Bettina B.F. Wittneben received an MBA (International Business) from the University of Alberta, Canada and the Ecole Superieure de Commerce de Grenoble, France. Her PhD studies were conducted both at McGill University, Canada and the University of Cambridge, UK. During this time, she also worked for the UN climate secretariat. After the completion of her doctoral studies, she was Research Fellow at the Wuppertal Institute of Climate, Environment and Energy in Germany. She is now Assistant Professor for Business-Society Management at the Rotterdam School of Management, Erasmus University, Netherlands. Her research interests include institutional change, new ways of organizing and decision-making processes.

Chukwumerije Okereke has gained profound knowledge in the workings of international institutions through his works on ethics and justice in multilateral environmental agreements. His research interest is in the area of global governance structures in relation to sustainable development. At the Tyndall Centre for Climate Change Research, UK, Chuks is currently conducting an analysis of corporate strategies for global climate governance within the context of the international Climate Change regime using theoretical insights from the fields of political science, international relations, and global political economy. He completed his PhD at the School of Politics, International Relations and Philosophy of Keele University, UK.

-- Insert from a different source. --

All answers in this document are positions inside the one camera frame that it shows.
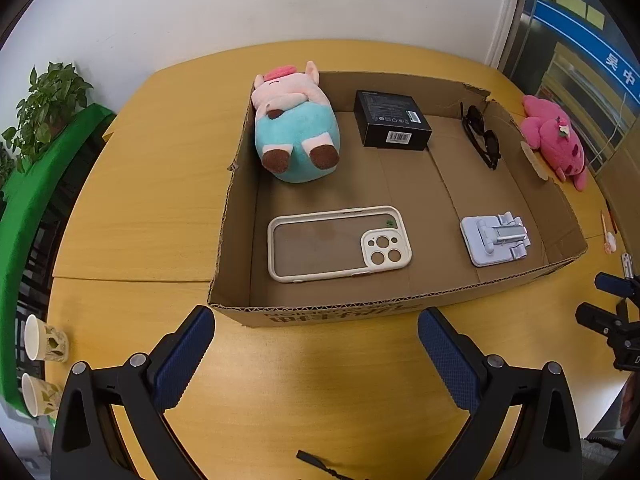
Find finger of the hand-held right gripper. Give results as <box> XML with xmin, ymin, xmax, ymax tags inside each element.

Bobby Banerjee is Professor of Management and Associate Dean of Research at the College of Business, University of Western Sydney, Australia. He received his PhD from the University of Massachusetts and has taught there as well as at the University of Wollongong, RMIT University and the University of South Australia. His research interests include sustainability, corporate social responsibility, postcolonialism and socio-cultural aspects of globalization. He is widely published in the field of sustainable development, corporate environmentalism and globalization and his work has appeared in leading international journals including Human Relations, Organization Studies, Journal of Marketing, Organization and Journal of Management Studies.